# Prayers for Lindsey please



## Nugefan (Sep 10, 2015)

The better halves niece is having surgery for breast cancer , please send up good thoughts and prayers around 0945 this AM ....


----------



## welderguy (Sep 10, 2015)

You got it Nuge.


----------



## Hilsman (Sep 10, 2015)

Prayers sent


----------



## rydert (Sep 10, 2015)

prayers sent Nuge......


----------



## blood on the ground (Sep 10, 2015)

Man that's rough stuff... Prayers sent from here!


----------



## Paymaster (Sep 10, 2015)

Praying for a full recovery.


----------



## dwhee87 (Sep 10, 2015)

Prayers sent for a successful surgery and full and quick recovery.


----------



## Hooked On Quack (Sep 10, 2015)

You got 'em Andy.  Cancer really sucks, hadn't long been down the very same road with the wife.


----------



## EAGLE EYE 444 (Sep 11, 2015)

Andy,
This is a subject very dear to my heart as my Texas girlfriend has been battling breast cancer for close to 8 years now.

I just got back from Texas after spending the past 10 days or so with her.

I didn't see this thread until this morning BUT I Pray that things go well for Lindsey.


----------



## Nugefan (Sep 11, 2015)

almost a 7 hour surgery , Doc thinks it went well , we hope and pray ...

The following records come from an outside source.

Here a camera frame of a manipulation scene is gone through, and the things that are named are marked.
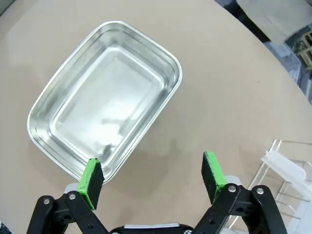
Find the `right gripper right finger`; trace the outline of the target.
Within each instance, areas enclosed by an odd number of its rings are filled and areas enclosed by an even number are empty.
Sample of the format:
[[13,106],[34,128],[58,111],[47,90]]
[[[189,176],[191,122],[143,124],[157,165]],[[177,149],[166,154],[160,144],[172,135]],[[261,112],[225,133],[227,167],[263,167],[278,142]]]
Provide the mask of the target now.
[[285,234],[285,224],[265,185],[250,190],[227,182],[213,152],[204,152],[202,178],[211,202],[210,208],[194,227],[194,234],[218,234],[231,216],[240,216],[251,234]]

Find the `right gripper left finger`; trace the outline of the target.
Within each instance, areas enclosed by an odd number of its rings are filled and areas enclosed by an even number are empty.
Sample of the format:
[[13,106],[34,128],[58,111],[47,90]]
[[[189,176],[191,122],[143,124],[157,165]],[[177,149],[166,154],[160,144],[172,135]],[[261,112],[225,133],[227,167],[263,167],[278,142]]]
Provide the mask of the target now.
[[28,234],[63,234],[76,223],[83,234],[108,234],[109,231],[93,212],[97,208],[104,176],[100,161],[87,162],[78,187],[60,198],[41,196],[35,205]]

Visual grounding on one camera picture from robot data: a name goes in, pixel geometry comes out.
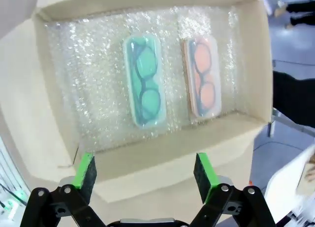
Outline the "person's hand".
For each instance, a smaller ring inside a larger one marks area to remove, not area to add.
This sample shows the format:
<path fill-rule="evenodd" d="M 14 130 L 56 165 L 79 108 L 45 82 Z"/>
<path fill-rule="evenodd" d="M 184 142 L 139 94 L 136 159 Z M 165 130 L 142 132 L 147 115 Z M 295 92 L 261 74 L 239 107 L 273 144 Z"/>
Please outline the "person's hand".
<path fill-rule="evenodd" d="M 305 165 L 305 180 L 312 182 L 315 179 L 315 155 L 312 155 Z"/>

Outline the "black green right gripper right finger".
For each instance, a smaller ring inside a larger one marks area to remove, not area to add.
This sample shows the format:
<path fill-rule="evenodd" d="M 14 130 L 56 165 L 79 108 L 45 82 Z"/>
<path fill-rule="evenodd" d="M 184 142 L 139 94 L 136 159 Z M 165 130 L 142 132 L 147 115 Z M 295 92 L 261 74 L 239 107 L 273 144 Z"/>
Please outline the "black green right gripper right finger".
<path fill-rule="evenodd" d="M 230 215 L 240 227 L 274 227 L 275 221 L 260 188 L 242 190 L 223 183 L 206 153 L 197 153 L 193 171 L 203 203 L 191 227 L 214 227 L 221 215 Z"/>

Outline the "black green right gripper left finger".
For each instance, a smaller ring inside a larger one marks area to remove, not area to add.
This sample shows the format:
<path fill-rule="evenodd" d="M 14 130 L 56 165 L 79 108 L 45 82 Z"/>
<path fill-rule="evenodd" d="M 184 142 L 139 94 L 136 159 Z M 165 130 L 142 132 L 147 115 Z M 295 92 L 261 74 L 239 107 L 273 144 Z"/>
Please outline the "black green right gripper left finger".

Thanks for all the good thoughts and prayer from all my Woodys' brothers ....


----------



## carver (Sep 11, 2015)

prayers sent


----------



## Hornet22 (Sep 11, 2015)

Cancer SUUUUUUUUXXXXXXXXXXX!!!!!!!!!!!!!!


----------



## Sargent (Sep 11, 2015)

sent


----------



## Nugefan (Sep 11, 2015)

Hornet22 said:


> Cancer SUUUUUUUUXXXXXXXXXXX!!!!!!!!!!!!!!



AMEN ....


----------



## mrs. hornet22 (Sep 11, 2015)

Just saw this. Prayers for ya'll.


----------



## speedcop (Sep 13, 2015)

our prayers for a great recovery


----------